#### [WHAT NEEDS TO BE DONE]
Find the line with "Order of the" and the line with "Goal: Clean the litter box" in the entries below; output exactly those two lines, every line between them, and no others.

[Records from a data source]
========================
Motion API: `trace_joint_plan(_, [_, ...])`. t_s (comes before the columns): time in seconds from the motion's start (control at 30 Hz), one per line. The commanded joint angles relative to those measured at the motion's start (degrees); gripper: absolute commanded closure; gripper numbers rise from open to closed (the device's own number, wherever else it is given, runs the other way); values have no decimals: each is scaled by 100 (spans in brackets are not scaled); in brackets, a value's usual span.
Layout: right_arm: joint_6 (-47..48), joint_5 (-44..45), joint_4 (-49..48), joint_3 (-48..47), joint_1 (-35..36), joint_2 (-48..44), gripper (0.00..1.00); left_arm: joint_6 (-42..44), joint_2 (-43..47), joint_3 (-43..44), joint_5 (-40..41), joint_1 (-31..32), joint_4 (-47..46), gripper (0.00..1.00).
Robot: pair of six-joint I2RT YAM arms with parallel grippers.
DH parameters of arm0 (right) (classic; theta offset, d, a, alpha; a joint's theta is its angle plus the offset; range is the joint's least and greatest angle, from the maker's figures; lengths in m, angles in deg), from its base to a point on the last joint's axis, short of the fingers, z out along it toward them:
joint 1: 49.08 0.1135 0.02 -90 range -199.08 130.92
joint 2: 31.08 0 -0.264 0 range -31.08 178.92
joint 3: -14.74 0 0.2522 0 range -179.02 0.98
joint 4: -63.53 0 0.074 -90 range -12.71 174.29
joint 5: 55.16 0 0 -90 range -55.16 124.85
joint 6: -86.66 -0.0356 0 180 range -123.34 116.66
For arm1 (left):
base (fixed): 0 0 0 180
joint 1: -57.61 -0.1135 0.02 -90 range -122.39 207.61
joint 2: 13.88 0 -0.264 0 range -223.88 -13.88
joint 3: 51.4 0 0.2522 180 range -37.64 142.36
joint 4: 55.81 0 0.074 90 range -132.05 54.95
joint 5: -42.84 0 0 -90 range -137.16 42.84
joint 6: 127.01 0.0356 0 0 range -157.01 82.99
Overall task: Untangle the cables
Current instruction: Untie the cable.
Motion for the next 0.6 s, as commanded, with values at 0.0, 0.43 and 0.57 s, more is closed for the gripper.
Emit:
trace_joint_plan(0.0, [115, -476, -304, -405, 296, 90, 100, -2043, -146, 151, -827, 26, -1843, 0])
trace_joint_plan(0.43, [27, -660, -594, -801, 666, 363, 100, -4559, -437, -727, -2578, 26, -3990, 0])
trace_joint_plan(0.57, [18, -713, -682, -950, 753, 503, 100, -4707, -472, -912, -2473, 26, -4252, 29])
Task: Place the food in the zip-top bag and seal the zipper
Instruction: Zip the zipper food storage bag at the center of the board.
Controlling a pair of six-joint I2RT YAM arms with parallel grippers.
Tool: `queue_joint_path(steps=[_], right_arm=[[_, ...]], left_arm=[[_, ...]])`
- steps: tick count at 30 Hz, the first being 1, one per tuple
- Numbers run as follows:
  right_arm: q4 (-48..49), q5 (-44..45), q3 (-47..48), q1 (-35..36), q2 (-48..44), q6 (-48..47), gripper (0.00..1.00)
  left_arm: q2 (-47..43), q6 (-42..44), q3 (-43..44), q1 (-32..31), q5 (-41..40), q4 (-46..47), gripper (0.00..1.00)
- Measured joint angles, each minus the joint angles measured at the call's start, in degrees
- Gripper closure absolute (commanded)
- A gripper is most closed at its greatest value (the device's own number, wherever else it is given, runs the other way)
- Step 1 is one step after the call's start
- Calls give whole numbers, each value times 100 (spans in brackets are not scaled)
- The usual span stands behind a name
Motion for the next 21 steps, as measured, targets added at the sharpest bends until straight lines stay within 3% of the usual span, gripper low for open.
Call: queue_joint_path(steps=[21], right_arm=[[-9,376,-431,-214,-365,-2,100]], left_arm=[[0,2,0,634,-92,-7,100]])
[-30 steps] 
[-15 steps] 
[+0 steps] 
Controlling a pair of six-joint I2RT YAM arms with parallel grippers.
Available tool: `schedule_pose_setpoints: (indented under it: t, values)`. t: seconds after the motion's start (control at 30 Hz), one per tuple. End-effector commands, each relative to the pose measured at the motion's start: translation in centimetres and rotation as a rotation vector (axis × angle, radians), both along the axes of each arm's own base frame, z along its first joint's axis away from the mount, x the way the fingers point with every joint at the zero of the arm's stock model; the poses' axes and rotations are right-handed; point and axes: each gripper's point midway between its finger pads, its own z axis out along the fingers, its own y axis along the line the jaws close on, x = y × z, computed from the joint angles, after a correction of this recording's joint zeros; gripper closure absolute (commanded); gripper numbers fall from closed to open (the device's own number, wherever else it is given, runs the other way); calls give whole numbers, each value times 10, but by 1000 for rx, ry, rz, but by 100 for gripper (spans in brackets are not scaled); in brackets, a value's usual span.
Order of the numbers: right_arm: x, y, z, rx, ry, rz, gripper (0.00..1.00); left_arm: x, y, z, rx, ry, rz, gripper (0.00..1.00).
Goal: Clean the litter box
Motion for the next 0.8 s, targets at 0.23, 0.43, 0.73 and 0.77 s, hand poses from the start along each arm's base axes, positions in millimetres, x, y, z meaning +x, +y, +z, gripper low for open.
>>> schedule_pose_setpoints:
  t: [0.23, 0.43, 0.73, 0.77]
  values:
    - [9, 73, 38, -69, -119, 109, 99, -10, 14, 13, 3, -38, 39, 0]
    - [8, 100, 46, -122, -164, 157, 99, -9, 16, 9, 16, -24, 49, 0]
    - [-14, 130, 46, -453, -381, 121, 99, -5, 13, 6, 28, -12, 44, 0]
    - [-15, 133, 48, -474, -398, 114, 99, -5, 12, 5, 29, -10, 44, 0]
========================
#### [OUTPUT OF THE EXERCISE]
Order of the numbers: right_arm: x, y, z, rx, ry, rz, gripper (0.00..1.00); left_arm: x, y, z, rx, ry, rz, gripper (0.00..1.00).
Goal: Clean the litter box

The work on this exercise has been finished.